● **What this task involves**
Throughout the listing below, copy each line containing "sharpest".

+++++

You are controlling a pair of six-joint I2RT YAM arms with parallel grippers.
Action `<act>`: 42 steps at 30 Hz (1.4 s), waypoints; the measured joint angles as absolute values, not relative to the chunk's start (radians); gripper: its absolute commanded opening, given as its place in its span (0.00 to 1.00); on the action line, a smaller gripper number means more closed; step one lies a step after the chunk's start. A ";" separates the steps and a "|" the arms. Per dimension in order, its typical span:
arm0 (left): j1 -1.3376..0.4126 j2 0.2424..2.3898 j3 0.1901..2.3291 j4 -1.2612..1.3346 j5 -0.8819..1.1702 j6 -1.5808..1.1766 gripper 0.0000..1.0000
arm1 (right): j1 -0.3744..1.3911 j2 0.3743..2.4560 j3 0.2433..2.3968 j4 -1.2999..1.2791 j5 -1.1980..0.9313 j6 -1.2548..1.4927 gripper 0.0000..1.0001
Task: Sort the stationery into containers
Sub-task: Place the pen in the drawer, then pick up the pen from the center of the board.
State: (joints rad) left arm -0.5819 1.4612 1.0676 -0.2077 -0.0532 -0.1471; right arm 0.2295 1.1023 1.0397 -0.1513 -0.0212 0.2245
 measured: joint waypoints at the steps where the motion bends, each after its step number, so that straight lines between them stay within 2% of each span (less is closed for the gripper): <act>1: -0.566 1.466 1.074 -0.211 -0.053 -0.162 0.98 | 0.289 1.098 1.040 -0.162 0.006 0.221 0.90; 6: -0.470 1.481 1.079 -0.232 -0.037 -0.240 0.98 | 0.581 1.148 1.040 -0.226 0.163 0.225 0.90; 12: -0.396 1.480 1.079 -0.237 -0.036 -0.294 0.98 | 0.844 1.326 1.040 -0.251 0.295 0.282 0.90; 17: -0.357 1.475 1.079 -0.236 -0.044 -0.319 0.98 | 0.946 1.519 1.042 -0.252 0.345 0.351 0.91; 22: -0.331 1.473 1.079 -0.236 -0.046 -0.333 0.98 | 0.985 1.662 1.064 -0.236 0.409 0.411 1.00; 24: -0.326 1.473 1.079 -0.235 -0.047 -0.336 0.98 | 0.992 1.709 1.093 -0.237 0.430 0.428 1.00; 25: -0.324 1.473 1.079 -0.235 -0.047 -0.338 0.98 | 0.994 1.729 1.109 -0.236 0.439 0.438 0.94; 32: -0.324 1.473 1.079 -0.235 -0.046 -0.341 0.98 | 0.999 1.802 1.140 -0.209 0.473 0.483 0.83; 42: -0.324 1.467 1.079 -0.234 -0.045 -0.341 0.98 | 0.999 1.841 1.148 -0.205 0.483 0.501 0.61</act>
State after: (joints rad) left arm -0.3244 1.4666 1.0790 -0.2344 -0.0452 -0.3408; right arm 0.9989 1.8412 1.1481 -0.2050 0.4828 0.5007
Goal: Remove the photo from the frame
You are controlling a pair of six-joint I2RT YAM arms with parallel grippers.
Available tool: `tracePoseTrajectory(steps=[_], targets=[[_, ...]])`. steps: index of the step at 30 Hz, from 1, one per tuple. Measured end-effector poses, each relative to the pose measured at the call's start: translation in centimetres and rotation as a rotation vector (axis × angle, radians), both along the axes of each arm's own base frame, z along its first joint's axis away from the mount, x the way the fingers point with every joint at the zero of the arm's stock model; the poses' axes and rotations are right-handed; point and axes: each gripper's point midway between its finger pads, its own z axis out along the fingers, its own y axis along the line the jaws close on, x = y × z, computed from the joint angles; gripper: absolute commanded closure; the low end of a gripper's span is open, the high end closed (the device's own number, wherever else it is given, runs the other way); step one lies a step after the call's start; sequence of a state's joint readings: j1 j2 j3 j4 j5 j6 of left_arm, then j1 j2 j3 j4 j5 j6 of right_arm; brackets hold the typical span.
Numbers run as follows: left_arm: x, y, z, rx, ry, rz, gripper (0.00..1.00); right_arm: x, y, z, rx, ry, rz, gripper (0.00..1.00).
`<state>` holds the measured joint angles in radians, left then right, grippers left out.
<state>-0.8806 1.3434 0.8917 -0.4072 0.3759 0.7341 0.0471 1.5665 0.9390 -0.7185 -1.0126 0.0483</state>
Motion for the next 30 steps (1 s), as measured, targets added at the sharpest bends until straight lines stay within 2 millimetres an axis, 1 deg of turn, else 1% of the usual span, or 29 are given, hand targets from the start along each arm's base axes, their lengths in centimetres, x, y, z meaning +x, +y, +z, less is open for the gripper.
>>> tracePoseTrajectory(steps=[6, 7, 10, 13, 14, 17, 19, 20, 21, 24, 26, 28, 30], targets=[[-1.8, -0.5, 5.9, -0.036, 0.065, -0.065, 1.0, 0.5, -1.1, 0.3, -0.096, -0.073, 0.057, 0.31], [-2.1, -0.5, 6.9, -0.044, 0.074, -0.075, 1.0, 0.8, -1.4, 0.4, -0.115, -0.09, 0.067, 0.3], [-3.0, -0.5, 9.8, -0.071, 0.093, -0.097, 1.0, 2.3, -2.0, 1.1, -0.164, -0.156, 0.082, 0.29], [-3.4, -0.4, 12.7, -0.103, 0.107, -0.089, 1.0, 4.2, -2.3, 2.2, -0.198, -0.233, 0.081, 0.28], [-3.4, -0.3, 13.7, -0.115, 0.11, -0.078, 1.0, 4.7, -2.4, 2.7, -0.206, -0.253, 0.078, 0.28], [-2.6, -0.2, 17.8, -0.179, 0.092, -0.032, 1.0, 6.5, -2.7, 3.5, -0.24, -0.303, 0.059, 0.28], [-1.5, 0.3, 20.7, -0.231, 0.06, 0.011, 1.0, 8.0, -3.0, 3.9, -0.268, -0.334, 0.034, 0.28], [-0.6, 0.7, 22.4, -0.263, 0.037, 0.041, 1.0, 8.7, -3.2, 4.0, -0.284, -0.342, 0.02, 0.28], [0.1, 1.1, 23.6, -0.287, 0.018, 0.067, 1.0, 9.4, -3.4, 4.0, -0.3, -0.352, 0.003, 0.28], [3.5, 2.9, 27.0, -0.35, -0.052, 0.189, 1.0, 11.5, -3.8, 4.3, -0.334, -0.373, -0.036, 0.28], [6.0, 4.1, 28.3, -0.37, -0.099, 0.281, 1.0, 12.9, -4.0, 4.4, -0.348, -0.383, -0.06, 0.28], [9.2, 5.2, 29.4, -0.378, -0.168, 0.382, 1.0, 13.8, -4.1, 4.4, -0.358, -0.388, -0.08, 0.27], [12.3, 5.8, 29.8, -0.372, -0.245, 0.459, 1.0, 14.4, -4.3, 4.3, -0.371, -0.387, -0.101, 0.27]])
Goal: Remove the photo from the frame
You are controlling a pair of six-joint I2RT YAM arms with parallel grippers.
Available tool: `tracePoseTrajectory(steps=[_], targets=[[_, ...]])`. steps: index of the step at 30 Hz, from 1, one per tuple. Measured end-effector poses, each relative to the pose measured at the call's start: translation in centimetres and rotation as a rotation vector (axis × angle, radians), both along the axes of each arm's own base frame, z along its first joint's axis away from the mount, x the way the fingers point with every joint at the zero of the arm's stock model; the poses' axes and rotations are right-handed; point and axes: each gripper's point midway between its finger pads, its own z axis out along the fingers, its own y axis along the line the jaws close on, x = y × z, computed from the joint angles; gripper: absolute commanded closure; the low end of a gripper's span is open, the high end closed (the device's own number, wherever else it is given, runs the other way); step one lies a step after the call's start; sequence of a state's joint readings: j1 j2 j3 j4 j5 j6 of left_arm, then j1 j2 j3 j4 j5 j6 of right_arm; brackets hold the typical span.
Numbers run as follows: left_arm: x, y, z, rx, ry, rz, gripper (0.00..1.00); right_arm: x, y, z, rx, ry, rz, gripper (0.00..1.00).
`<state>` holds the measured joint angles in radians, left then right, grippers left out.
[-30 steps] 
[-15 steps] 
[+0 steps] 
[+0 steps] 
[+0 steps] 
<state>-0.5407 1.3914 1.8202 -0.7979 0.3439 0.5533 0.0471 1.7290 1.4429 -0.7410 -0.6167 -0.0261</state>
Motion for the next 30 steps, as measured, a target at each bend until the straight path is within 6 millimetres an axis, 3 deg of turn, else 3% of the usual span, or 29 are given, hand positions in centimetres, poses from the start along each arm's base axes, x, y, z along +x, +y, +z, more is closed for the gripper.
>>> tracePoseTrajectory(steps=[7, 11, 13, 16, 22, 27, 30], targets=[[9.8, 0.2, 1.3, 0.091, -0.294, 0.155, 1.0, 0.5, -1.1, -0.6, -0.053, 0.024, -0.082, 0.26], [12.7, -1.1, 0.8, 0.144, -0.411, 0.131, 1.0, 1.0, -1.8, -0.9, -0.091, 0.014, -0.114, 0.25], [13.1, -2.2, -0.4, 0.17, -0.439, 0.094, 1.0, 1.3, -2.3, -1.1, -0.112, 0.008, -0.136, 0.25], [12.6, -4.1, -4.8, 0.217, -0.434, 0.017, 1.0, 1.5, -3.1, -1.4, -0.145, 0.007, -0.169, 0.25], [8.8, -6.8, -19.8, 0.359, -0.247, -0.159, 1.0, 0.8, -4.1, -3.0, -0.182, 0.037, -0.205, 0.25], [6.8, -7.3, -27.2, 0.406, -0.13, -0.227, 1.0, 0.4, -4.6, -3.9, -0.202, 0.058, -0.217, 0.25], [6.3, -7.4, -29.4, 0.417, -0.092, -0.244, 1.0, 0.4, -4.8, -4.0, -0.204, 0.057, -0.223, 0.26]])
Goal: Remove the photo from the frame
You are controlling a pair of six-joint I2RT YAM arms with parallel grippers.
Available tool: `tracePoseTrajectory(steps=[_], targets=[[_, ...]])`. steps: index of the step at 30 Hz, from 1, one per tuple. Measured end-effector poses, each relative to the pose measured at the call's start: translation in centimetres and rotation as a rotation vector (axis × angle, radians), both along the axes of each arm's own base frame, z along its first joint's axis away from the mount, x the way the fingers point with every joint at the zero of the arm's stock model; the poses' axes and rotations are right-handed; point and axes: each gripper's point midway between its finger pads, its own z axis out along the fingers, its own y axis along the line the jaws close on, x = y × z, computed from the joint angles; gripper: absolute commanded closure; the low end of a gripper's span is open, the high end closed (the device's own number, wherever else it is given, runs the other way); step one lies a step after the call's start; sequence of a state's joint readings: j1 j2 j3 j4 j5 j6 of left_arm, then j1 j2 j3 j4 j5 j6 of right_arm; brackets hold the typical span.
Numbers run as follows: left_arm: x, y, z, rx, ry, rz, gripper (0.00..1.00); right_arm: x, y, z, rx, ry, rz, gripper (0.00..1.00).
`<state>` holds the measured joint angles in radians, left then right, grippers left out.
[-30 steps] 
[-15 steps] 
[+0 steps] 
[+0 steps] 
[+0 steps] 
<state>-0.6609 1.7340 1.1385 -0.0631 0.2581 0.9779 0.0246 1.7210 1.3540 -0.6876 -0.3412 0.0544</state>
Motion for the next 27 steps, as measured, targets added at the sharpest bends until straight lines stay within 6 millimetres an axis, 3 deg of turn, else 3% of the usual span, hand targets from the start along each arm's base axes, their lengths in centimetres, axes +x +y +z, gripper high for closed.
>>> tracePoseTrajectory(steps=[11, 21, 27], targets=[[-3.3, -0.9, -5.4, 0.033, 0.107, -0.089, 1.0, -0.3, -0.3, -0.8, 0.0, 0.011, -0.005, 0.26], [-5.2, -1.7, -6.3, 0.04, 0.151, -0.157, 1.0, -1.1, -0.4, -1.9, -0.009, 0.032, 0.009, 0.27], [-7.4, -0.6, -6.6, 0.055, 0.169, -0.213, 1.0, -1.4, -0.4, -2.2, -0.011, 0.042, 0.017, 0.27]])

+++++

● **Your response**
Motion for the next 30 steps (1 s), as measured, targets added at the sharpest bends until straight lines stay within 2 millimetres an axis, 1 deg of turn, else 1% of the usual span, or 29 are given, hand targets from the start along each arm's base axes, their lengths in centimetres, x, y, z meaning +x, +y, +z, less is open for the gripper.
Motion for the next 27 steps, as measured, targets added at the sharpest bends until straight lines stay within 6 millimetres an axis, 3 deg of turn, else 3% of the usual span, hand targets from the start along each arm's base axes, their lengths in centimetres, axes +x +y +z, gripper high for closed.

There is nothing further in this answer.